TASK TO COMPLETE
Working from the data below, write out exactly the lines from its first through the line that contains "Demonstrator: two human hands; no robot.", both ends included and pictures omitted.

EXTRACTED MATERIAL
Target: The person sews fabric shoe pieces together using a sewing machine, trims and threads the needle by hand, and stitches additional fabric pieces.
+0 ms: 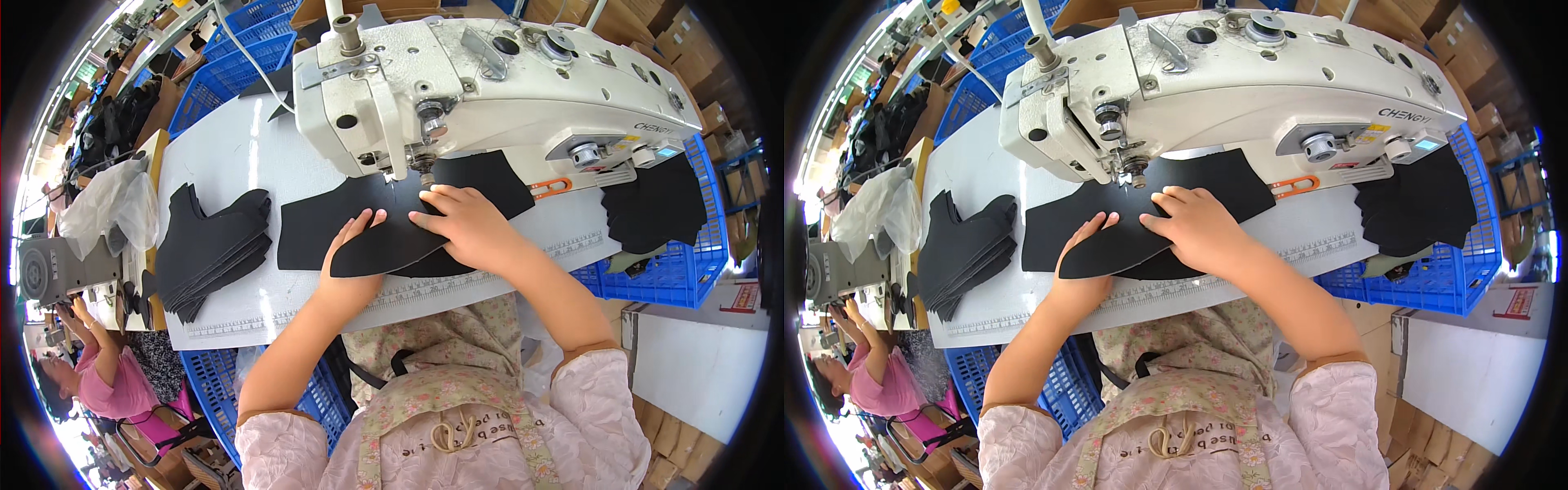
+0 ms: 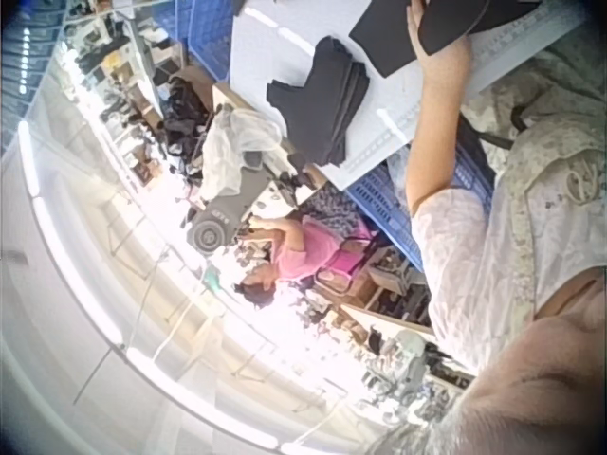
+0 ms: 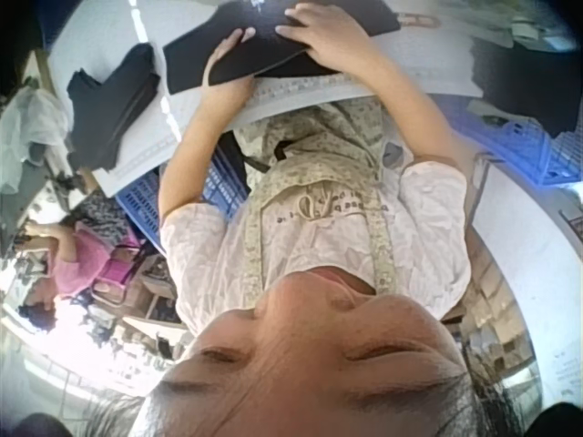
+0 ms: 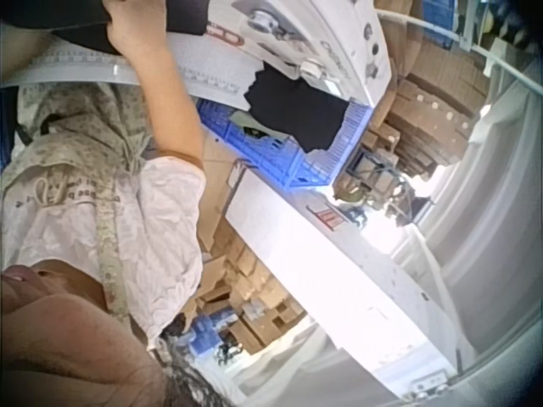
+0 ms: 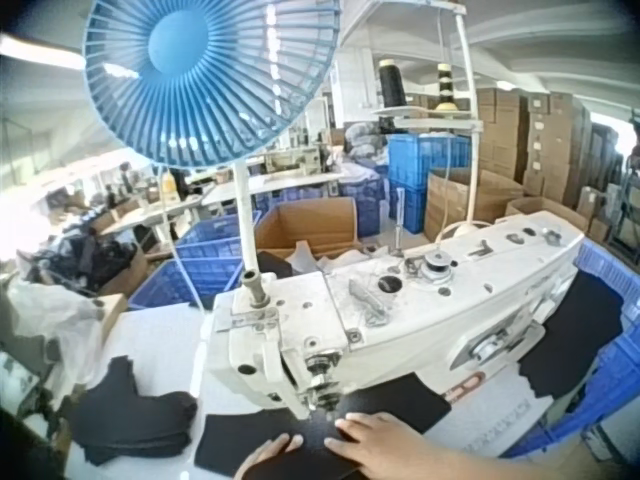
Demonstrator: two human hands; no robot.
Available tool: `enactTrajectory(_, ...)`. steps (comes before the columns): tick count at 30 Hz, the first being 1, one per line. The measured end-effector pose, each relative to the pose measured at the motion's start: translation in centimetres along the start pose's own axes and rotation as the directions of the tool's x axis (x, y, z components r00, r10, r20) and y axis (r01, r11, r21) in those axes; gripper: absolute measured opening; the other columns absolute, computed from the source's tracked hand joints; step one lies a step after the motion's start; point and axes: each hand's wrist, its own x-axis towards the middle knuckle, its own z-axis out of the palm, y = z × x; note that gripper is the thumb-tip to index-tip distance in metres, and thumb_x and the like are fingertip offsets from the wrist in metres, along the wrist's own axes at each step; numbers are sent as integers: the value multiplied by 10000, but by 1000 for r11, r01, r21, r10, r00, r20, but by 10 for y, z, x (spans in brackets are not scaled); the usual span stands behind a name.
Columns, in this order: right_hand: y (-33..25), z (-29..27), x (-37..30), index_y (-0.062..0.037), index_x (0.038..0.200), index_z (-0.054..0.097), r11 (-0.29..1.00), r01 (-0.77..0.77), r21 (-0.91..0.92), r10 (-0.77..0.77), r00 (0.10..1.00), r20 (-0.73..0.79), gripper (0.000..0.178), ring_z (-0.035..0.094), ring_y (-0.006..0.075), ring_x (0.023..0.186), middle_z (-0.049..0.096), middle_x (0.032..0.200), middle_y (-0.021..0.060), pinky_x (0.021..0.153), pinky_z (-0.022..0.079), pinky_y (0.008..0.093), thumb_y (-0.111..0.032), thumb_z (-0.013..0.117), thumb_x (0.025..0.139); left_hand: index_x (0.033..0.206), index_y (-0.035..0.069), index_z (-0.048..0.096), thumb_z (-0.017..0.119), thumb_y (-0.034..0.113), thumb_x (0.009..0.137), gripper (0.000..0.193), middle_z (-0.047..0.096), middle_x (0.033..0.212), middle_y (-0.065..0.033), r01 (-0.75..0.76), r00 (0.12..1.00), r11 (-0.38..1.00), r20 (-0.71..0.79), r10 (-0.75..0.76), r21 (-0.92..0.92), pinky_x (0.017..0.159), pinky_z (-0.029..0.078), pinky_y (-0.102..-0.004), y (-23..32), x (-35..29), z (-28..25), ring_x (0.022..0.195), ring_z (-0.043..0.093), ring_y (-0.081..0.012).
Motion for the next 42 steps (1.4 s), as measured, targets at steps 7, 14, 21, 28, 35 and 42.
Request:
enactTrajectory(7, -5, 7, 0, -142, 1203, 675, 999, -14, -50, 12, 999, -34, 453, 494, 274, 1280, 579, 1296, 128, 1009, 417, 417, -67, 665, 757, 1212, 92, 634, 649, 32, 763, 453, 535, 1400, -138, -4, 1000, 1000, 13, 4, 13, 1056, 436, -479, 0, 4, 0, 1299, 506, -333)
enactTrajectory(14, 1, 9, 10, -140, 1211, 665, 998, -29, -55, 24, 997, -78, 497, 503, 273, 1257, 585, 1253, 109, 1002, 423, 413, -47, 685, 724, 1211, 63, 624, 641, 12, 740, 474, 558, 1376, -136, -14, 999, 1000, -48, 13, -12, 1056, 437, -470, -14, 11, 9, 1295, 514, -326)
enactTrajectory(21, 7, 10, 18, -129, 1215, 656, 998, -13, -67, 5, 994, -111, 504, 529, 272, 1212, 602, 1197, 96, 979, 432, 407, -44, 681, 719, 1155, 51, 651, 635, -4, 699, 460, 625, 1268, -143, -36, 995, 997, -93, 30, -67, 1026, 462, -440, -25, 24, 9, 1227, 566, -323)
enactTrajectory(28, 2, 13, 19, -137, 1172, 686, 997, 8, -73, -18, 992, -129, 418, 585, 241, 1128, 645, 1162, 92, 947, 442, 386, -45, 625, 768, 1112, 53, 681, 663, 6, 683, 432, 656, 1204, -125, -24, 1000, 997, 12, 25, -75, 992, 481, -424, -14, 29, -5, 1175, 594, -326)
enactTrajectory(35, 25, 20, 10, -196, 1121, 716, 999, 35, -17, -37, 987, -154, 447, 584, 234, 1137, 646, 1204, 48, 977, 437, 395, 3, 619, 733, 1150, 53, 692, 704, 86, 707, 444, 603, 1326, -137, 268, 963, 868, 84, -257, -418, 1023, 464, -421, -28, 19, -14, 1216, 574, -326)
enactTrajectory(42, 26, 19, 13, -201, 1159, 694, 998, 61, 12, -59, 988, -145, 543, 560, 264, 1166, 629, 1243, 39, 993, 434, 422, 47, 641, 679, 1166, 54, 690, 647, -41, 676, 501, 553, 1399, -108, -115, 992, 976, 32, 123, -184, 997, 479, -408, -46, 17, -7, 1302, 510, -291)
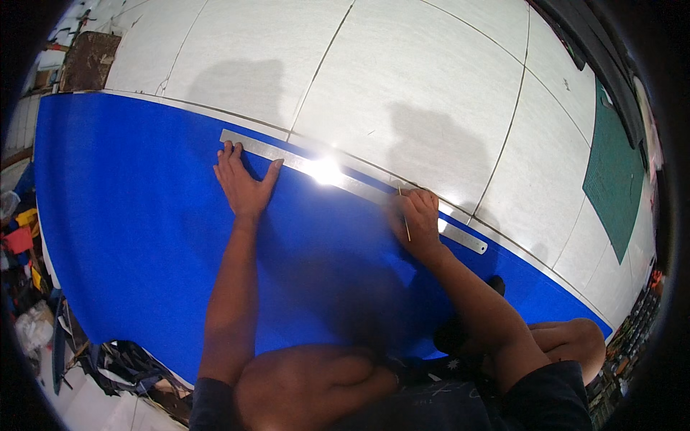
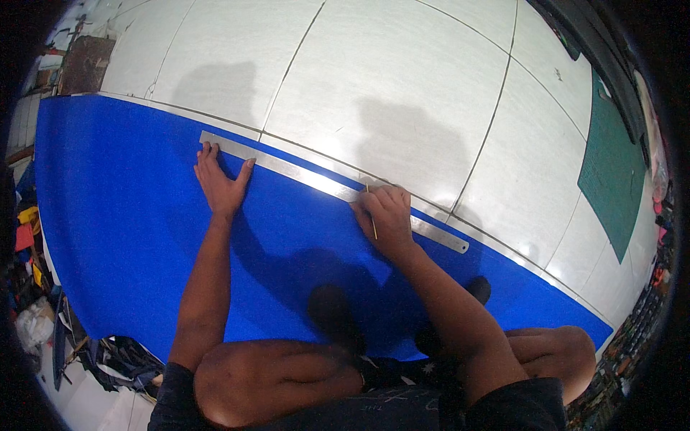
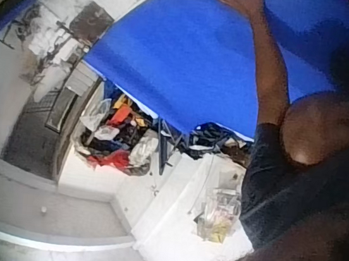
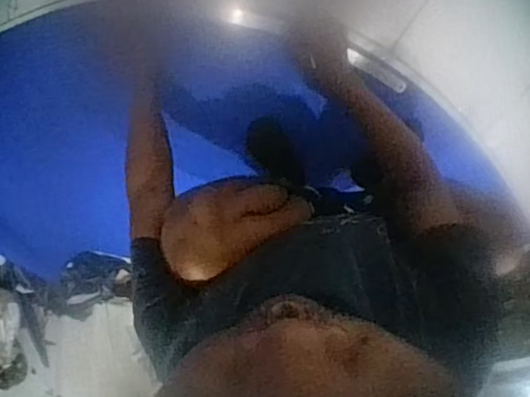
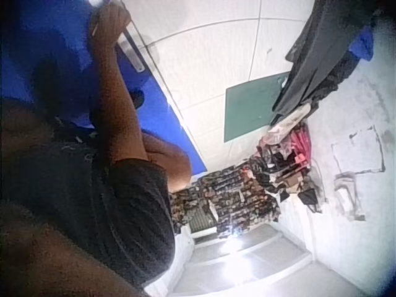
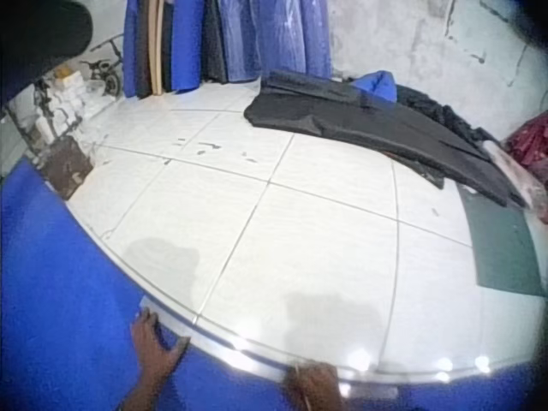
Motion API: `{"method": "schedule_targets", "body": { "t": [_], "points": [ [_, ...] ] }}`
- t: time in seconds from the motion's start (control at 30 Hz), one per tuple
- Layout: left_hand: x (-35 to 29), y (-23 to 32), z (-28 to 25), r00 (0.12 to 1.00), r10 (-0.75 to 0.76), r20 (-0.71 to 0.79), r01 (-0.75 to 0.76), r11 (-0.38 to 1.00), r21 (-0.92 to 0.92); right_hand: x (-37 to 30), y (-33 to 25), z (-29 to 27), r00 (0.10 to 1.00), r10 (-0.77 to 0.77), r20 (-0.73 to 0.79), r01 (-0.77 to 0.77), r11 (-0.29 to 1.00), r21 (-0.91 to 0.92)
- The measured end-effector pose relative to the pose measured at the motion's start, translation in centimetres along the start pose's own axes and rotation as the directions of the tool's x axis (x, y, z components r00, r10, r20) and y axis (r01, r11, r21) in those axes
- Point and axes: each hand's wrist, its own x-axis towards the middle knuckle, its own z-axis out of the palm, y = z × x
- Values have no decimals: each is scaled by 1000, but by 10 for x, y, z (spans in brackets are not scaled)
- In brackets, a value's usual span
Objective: The person measures and cuts a large blue fabric sheet laid out on a tiled floor. Using a metal ruler and a cutting tool, the person aligns the ruler to create straight lines and cuts the fabric into sections.
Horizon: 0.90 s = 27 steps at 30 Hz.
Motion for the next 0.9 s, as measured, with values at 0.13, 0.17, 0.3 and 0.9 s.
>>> {"method": "schedule_targets", "body": {
  "t": [0.13, 0.17, 0.3, 0.9],
  "points": [
    [1, 0, 0, 1000, 13, -8, -13, 1000, 12, -1, -1, 0, 999, 29, 16, -29, 999, -19],
    [0, -1, 1, 999, 25, -26, -24, 1000, 14, 1, -2, -2, 999, 33, 21, -33, 999, -21],
    [-1, -3, 3, 996, 60, -69, -61, 998, -6, 1, 1, 4, 1000, 8, -2, -8, 1000, -3],
    [0, 3, -9, 999, -9, -37, 7, 998, -65, -3, 1, 9, 999, 35, 28, -34, 998, -50]
  ]
}}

RESPONSE TO THE TASK
Target: The person sews fabric shoe pieces together using a sewing machine, trims and threads the needle by hand, and stitches additional fabric pieces.
+0 ms: 
+0 ms: 
+0 ms: 
+0 ms: 
+0 ms: 
Demonstrator: two human hands; no robot.

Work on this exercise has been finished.